Investigators from around the world are descending upon the tiny French island of Reunion after plane debris suspected to have come from missing Malaysia Airlines flight MH370 washed ashore.
The Beijing-bound Boeing 777 disappeared from radar with all 239 souls on board on 8 March last year, an hour into its departure from Kuala Lumpur.
- The plane wreckage that was washed up on the African coast matches MH370.
- Australian Transport Minister Warren Truss said that they are treating the recent discovery "as a major lead".
- A suitcase was found on Thursday morning near the wing piece on Reunion Island. It has been reported that the luggage has been "there for a day" - the same day the aircraft debris was spotted.
- The debris is being taken to the French authorities in Toulouse for investigation by civil aviation investigators.
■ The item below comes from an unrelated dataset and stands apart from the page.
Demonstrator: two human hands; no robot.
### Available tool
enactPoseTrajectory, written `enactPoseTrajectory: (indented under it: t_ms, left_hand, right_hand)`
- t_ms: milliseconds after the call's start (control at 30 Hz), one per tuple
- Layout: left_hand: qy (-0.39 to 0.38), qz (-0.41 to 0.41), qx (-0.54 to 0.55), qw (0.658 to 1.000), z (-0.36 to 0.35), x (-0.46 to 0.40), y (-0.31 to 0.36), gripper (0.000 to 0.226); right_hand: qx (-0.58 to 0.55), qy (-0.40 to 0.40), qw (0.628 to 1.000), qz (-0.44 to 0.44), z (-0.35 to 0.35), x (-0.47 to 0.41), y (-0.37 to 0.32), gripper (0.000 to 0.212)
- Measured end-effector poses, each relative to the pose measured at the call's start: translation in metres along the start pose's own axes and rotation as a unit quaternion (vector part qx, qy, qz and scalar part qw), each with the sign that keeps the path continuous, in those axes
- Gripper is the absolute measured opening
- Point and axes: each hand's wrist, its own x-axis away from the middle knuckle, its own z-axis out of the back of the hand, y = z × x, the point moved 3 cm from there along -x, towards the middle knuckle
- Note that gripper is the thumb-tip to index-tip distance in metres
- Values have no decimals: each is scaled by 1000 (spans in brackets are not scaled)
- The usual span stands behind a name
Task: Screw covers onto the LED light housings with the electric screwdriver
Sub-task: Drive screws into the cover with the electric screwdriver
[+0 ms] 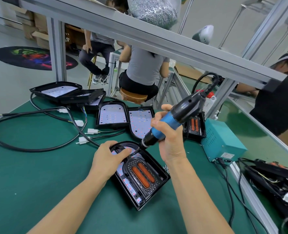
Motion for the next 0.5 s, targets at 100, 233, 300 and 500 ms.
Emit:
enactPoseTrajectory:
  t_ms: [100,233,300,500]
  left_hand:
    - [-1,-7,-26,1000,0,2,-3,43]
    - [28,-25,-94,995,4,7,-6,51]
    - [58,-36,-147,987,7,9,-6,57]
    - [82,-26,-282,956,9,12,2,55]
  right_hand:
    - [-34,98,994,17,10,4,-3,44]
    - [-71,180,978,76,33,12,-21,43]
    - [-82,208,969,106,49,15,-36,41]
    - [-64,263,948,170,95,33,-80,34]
- Malaysia's Prime Minister, Najib Razak, wrote in a personal blog that the families of those lost on the flight have had many "false alarms" before, but he hopes they will "find out the truth so that they may have closure and peace".
Here are live updates on the discovery.
Possible debris found from MH370
If the sea-crusted piece of debris is confirmed to belong to MH370, it could help investigators figure out how the aircraft crashed, but whether it will help search crews pinpoint the rest of the wreckage is unclear, given the complexity of the currents in the southern Indian Ocean and the time that has elapsed since the plane disappeared.
A massive multinational search effort of the southern Indian Ocean, the China Sea and the Gulf of Thailand has turned up no trace of the plane.
The last primary radar contact with Flight 370 placed its position over the Andaman Sea about 370 kilometers (230 miles) northwest of the Malaysian city of Penang. Reunion is about 5,600 kilometers (3,500 miles) southwest of Penang, and about 4,200 kilometers (2,600 miles) west of the current search area.
It was understood after the aircraft disappeared that if there was any floating debris from the plane, Indian Ocean currents would eventually bring it to the east coast of Africa, said aviation safety expert John Goglia, a former member of the U.S. National Transportation Safety Board. But the debris is unlikely to provide much help in tracing the ocean currents back to the location of the main wreckage, he said.
"It's going to be hard to say with any certainty where the source of this was," he said. "It just confirms that the airplane is in the water and hasn't been hijacked to some remote place and is waiting to be used for some other purpose. ... We haven't lost any 777s anywhere else."